All that changed in April when the FDA approved a breakthrough treatment called Trikafta for CF patients as young as two.

Emore says her daughter noticed a difference within two weeks of being on the drug, "she can breathe, and she can run, and she can dirt bike, and horseback ride. It's just like doors opened... it was the wind beneath her wings and finally she can soar."

For the first time, she says, she had hope that her daughter would have a normal life. But it didn't last long.

In August, Colorado's Prescription Drug Affordability Review Board announced it was considering capping the price of Trikafta, which runs more than $300,000 per year.

Emore and others fear the manufacture will pull its drug out of Colorado, "there's no words to describe what it's done for our family and what it's done for future families and it's saving lives and it's like 'don't take this from us.'" 

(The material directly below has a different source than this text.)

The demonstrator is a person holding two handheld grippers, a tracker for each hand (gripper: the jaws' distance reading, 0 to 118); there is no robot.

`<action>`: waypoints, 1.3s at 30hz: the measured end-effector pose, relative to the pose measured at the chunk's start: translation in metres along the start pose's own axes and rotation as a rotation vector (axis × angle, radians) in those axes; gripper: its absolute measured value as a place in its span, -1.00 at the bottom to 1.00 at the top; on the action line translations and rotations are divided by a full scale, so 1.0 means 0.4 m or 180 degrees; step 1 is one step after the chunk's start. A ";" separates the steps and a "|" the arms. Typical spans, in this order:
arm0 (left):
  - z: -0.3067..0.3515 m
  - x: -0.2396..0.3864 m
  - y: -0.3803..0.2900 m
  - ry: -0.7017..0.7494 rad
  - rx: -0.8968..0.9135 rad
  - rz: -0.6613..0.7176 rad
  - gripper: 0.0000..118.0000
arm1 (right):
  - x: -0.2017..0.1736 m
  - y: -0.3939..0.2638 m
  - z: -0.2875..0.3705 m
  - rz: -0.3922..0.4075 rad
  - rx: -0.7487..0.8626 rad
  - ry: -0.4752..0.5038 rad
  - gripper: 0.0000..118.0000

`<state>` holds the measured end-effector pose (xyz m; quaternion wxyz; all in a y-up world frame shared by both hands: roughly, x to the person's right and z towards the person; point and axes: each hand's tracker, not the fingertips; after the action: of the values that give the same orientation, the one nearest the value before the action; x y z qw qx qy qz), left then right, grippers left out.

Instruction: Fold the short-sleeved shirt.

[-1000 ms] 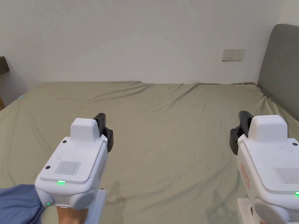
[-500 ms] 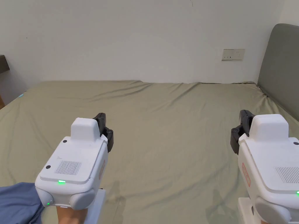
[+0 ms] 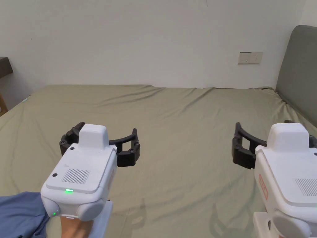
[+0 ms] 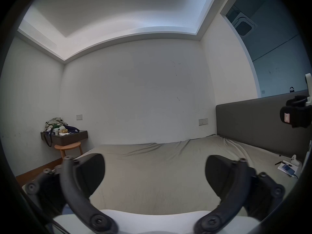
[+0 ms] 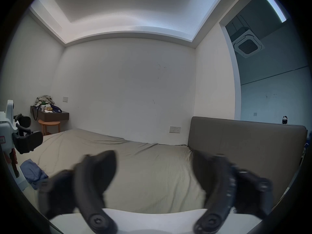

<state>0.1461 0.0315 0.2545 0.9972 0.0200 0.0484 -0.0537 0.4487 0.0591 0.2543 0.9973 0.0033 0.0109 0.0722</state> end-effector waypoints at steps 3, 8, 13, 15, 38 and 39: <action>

Emore says she and her husband will have no choice but to leave all their family and move out of state to save their daughter's life.

She says the five board members who control their fate haven't even bothered to show up for public comment, "you're gambling with our lives and our children's lives. Why can't you devote two hours your time to listen to our biggest fear in life right now."  

While public comment is now closed, Emore says the board hasn't heard the last of them, "and CFers fight and they're going to fight and keep fighting until we win."  

The Division of Insurance says two board members listened in by phone to the last meeting and will consider the impact the drug has on patients' lives when making a decision, but price is a big concern. 

While the average cost of the treatment for patients is about $1,700 a year, the state says the cost to the health care system - including Medicaid - is more than $200,000 per patient, per year. 

Despite that, patients and providers insist access to the drug is not an issue because of insurance and co-pay assistance programs.

Trikafta is one of five drugs the board is considering for a price cap. It could make a decision before the end of the year.